Apache NiFi 分批查询数据

我们知道单表可以通过 GenerateTableFetch 和 ExecuteSQL

但是如果查询为大批量数据且多联表情况,为了避免内存溢出,需要手动编写 Groovy 脚本实现分批次查询,如下:

import groovy.sql.Sql
def dbService = context.getControllerService("b6a4e87d-0195-1000-8a9c-ffeaefb15995")
if (!dbService) {
  log.error("No database")
  return
}

def sql = new Sql(dbService.getConnection())

def minId = sql.firstRow("select MIN(id) as min_id from seim_ent_base_info")
def maxId = sql.firstRow("select MAX(id) as max_id from seim_ent_base_info")

if (!minId.min_id || !maxId.max_id) {
  log.error("No id")
  return
}

int min = minId.min_id
int max = maxId.max_id
int batchSize = 1000

for (int i = min; i < max; i += batchSize) {
  int cur = Math.min(i + batchSize - 1, max)

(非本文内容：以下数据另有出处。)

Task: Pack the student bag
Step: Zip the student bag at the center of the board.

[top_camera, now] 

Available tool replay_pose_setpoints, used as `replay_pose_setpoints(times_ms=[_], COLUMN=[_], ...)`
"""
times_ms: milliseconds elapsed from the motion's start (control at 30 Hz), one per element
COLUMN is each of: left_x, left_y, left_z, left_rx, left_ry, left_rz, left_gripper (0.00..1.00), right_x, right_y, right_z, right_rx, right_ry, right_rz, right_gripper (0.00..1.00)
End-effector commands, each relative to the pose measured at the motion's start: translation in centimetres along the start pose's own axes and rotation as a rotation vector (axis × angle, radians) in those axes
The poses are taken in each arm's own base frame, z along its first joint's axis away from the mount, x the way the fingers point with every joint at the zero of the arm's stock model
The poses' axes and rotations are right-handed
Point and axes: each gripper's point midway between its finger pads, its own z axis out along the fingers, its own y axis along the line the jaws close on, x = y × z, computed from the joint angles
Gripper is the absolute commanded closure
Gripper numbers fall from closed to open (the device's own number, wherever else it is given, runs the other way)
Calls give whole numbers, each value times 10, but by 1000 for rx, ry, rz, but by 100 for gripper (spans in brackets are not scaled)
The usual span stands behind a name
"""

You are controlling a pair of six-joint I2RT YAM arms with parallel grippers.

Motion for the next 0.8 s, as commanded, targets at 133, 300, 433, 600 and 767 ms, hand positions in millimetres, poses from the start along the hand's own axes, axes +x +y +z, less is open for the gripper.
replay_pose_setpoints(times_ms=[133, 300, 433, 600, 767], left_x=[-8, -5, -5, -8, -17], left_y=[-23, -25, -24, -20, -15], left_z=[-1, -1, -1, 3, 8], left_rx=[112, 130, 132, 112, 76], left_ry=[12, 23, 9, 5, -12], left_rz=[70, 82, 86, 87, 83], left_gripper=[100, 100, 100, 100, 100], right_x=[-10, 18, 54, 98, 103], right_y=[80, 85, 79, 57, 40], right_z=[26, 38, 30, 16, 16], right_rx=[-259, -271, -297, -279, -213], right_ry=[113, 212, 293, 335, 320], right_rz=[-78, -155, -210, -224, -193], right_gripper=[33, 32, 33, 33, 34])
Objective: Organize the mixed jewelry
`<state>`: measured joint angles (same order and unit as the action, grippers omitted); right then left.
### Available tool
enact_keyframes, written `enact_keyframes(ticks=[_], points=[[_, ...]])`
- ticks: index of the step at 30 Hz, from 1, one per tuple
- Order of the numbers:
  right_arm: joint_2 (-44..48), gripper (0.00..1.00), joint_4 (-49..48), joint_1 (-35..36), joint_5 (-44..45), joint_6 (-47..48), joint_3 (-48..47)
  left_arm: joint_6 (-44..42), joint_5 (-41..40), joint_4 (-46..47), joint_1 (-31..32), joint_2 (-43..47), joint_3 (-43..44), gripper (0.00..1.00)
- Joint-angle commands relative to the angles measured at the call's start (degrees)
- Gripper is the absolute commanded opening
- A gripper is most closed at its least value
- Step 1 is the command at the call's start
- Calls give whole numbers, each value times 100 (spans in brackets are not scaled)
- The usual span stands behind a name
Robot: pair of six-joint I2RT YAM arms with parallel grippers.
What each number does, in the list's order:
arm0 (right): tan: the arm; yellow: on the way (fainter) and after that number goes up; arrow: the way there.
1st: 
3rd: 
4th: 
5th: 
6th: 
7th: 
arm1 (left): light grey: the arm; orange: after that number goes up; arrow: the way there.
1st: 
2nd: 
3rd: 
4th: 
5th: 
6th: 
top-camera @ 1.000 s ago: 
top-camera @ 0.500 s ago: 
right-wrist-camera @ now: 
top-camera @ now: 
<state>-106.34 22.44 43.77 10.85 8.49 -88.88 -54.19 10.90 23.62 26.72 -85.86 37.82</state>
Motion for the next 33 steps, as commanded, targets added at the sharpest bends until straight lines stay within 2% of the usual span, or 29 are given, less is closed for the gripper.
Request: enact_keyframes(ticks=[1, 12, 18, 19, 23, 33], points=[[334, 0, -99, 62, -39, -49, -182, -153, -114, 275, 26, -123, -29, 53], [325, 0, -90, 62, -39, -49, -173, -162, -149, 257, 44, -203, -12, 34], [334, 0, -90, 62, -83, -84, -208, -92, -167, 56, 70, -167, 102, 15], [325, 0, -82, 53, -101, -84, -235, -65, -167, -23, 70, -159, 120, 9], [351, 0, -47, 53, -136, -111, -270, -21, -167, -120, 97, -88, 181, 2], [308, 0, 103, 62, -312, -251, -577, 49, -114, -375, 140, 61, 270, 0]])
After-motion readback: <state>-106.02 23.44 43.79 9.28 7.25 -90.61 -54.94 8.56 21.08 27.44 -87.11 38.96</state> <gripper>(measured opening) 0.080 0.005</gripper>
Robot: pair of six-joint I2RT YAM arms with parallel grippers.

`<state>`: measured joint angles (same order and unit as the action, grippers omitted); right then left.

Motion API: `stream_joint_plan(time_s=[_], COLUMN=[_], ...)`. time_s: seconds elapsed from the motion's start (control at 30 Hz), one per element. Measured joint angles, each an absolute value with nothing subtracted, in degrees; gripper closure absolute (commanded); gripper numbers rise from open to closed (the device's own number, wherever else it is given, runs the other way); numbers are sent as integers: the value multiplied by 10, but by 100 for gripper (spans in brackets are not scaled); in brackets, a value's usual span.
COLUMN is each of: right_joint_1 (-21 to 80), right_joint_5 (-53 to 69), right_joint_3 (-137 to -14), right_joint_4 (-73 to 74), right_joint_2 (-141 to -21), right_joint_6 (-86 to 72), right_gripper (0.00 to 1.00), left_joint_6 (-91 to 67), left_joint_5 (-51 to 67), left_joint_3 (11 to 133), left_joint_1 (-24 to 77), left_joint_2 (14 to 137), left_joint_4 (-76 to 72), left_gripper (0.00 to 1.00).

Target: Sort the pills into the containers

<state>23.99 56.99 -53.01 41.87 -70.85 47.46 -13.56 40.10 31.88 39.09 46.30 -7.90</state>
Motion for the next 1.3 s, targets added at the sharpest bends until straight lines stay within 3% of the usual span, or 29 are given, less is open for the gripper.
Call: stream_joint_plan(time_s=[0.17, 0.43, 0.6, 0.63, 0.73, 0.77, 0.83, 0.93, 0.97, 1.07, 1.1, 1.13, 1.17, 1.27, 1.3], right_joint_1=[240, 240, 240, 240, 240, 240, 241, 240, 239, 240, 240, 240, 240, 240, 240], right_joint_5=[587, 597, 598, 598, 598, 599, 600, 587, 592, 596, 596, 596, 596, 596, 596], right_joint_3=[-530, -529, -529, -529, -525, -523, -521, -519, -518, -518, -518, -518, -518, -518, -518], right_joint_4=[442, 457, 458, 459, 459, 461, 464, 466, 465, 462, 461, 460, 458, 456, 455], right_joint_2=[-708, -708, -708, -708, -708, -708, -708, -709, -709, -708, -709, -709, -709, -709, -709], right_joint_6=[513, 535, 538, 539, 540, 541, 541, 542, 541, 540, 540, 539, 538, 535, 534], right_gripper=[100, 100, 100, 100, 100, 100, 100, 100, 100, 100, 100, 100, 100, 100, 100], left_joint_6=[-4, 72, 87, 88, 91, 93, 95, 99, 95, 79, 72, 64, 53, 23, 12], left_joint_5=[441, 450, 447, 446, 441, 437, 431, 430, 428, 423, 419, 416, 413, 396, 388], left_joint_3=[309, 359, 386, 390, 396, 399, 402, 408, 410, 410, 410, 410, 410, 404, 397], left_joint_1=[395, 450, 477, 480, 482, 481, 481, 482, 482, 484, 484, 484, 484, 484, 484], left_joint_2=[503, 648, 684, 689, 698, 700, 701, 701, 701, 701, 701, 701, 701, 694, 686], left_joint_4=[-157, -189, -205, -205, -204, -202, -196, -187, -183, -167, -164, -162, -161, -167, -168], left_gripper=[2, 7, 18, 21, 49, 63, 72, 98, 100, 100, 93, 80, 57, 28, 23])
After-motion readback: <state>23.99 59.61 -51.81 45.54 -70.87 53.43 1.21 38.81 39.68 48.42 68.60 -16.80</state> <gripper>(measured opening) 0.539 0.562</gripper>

  String query = """select 
        ebi.uniscid,
        ebi.cst_id,
        ebi.org_no,
        ...(此处省略)
        from seim_ent_base_info ebi
        left join seim_ent_9v_portrait enp on enp.uniscid=ebi.uniscid
        left join seim_9v_final_info nfi on nfi.uniscid=ebi.uniscid
        left join seim_ent_buss_cust_total ebct on ebct.cst_id=ebi.cst_id
        left join seim_ent_legal_total elt on elt.txm = ebi.uniscid
        left join seim_sys_user usr on  usr.user_username =ebct.manager_no
        left join seim_t1_dim_bank_pub pub  on pub.bank_no=usr.user_organization_code
        ...(此处省略)
        where ebi.id between ${i} and ${cur}"""

  def flowFile = session.create()
  flowFile = session.putAttribute(flowFile, 'sql.query', query)
  session.transfer(flowFile, REL_SUCCESS)
}
sql.close()

其中,context.getControllerService 后面需要跟 DBCPConnectionPool 的 ID。

如果想要将最后的 SQL 放在 Attribute 中,可以使用 session.putAttribute(flowFile, 'sql.query', query),后面 ExecuteSQL 获取 sql 时,SQL Query 中就要使用 ${sql.query}

【无效方式】将 SQL 放到 Content 中:

  def flowFile = session.create()
  flowFile = session.write(flowFile, {outputStream -> outputStream.write(query.bytes)} as OutputStreamCallback)
  session.transfer(flowFile, REL_SUCCESS)

ExecuteSQL 不直接支持从 FlowFile 的内容中动态读取 SQL 查询语句,所以哪怕使用 ${flowFile.content} 也获取不到值。